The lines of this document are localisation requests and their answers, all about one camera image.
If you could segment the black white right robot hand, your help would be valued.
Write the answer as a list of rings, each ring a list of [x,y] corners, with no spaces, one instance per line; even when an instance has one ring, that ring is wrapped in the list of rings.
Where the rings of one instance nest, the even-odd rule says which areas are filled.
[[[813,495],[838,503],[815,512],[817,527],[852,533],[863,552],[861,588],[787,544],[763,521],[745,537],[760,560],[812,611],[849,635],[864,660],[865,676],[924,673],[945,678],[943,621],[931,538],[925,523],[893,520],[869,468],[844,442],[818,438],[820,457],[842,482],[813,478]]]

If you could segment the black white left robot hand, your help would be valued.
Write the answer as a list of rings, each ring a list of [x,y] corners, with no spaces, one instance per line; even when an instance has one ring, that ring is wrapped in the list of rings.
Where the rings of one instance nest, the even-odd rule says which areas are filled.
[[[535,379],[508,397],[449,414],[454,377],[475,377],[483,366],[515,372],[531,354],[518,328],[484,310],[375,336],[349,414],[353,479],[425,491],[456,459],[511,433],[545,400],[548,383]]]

-- -- --

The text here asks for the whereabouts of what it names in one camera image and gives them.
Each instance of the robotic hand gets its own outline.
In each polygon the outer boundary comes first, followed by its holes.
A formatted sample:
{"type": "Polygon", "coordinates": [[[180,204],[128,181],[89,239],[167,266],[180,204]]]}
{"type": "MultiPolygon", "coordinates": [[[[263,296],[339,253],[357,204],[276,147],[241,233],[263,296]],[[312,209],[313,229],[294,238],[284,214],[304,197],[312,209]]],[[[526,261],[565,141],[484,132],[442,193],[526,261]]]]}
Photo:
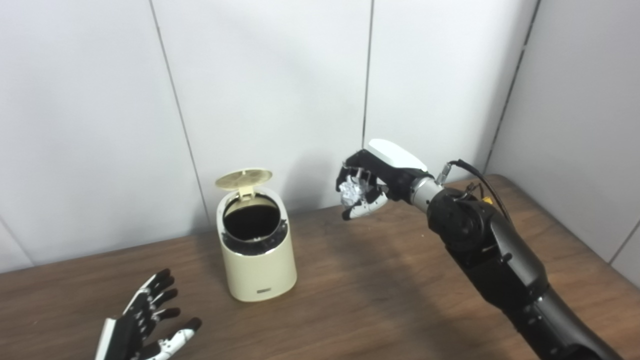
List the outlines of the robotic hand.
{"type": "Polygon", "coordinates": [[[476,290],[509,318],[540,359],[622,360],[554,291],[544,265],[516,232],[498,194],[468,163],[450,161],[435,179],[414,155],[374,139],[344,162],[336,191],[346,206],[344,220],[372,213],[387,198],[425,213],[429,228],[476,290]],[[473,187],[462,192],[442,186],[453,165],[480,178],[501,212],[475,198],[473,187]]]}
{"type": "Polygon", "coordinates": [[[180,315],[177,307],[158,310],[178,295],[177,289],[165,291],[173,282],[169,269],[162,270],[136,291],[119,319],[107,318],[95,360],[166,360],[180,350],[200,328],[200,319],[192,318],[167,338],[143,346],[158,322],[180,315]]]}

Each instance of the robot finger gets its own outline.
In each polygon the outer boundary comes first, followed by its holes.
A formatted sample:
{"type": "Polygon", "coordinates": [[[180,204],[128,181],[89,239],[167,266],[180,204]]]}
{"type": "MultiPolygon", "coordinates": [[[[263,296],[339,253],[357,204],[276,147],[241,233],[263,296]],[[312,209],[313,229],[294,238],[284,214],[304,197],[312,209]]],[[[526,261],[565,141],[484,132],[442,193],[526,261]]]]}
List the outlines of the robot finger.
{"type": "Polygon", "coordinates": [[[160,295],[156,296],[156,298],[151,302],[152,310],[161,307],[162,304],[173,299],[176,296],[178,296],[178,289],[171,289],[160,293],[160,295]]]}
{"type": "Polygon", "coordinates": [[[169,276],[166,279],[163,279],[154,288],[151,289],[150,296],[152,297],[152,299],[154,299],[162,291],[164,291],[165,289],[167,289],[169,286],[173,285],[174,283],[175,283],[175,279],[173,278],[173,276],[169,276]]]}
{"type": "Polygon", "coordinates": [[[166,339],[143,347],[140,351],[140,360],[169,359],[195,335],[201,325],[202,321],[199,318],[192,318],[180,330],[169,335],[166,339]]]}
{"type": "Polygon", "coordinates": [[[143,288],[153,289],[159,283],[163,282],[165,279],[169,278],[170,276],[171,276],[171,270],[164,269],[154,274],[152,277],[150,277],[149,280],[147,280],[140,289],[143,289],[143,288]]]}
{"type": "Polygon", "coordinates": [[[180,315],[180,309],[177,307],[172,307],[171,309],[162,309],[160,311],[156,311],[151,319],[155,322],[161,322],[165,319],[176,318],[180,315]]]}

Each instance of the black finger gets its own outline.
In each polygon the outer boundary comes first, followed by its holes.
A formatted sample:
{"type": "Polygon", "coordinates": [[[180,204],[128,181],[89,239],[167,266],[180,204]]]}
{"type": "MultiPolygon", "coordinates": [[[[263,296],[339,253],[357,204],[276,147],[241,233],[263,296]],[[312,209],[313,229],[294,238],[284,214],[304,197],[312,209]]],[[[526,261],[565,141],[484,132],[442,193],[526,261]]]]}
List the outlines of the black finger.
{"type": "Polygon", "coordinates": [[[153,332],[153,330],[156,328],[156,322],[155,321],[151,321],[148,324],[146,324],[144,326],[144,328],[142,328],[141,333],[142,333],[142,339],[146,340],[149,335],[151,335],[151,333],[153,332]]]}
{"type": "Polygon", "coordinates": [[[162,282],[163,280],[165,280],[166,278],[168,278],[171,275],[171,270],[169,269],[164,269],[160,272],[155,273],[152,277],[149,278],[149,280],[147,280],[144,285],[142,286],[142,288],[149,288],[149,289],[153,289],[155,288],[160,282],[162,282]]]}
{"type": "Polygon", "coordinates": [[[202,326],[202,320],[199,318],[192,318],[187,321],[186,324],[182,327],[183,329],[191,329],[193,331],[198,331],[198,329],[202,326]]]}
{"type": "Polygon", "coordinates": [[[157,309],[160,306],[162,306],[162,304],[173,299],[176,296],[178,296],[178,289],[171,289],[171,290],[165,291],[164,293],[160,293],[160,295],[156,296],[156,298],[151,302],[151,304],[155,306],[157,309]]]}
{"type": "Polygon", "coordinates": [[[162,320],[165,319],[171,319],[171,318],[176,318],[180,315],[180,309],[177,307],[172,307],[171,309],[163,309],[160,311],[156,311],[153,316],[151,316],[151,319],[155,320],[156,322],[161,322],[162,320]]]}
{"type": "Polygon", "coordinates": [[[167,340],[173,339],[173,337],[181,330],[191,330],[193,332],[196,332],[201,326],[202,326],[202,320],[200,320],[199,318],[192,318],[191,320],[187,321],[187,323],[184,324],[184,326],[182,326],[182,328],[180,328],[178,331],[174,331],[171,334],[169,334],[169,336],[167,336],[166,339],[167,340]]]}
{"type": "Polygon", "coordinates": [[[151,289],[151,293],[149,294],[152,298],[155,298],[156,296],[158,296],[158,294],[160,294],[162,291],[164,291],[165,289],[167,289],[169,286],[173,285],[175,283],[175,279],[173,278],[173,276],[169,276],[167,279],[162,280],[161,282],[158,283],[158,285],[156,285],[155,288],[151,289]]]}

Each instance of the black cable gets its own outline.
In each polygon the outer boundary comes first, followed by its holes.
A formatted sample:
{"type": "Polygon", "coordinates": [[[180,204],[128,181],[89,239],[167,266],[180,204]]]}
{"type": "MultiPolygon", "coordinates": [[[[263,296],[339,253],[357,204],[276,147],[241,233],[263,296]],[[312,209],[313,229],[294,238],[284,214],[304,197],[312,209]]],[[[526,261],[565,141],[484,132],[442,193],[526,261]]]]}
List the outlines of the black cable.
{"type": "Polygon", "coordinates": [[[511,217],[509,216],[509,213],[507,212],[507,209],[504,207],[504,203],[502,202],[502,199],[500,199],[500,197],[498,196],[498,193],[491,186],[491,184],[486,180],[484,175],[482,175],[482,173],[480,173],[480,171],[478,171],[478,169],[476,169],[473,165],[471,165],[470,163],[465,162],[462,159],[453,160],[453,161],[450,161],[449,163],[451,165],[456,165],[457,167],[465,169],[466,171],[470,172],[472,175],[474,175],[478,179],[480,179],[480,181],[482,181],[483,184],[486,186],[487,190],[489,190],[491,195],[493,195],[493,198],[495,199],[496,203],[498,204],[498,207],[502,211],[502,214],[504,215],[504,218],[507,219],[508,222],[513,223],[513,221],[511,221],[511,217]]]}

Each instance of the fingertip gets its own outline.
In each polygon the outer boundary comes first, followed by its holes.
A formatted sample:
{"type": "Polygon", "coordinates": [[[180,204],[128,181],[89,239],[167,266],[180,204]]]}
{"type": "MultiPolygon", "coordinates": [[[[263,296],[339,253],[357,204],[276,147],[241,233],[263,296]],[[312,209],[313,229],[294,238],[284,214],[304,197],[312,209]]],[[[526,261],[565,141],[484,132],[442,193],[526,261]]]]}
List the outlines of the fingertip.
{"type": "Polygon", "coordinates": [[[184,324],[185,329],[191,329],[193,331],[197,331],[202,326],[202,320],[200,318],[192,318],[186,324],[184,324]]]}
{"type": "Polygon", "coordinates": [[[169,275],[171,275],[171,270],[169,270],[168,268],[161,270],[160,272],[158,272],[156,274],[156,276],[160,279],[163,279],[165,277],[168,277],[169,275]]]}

-- -- --

- HOW TO COMPLETE THIS TASK: Please go through the entries and show every line with the word "valued".

- RESULT:
If you could segment the black white right robot hand, your help would be valued.
If you could segment the black white left robot hand, your help would be valued.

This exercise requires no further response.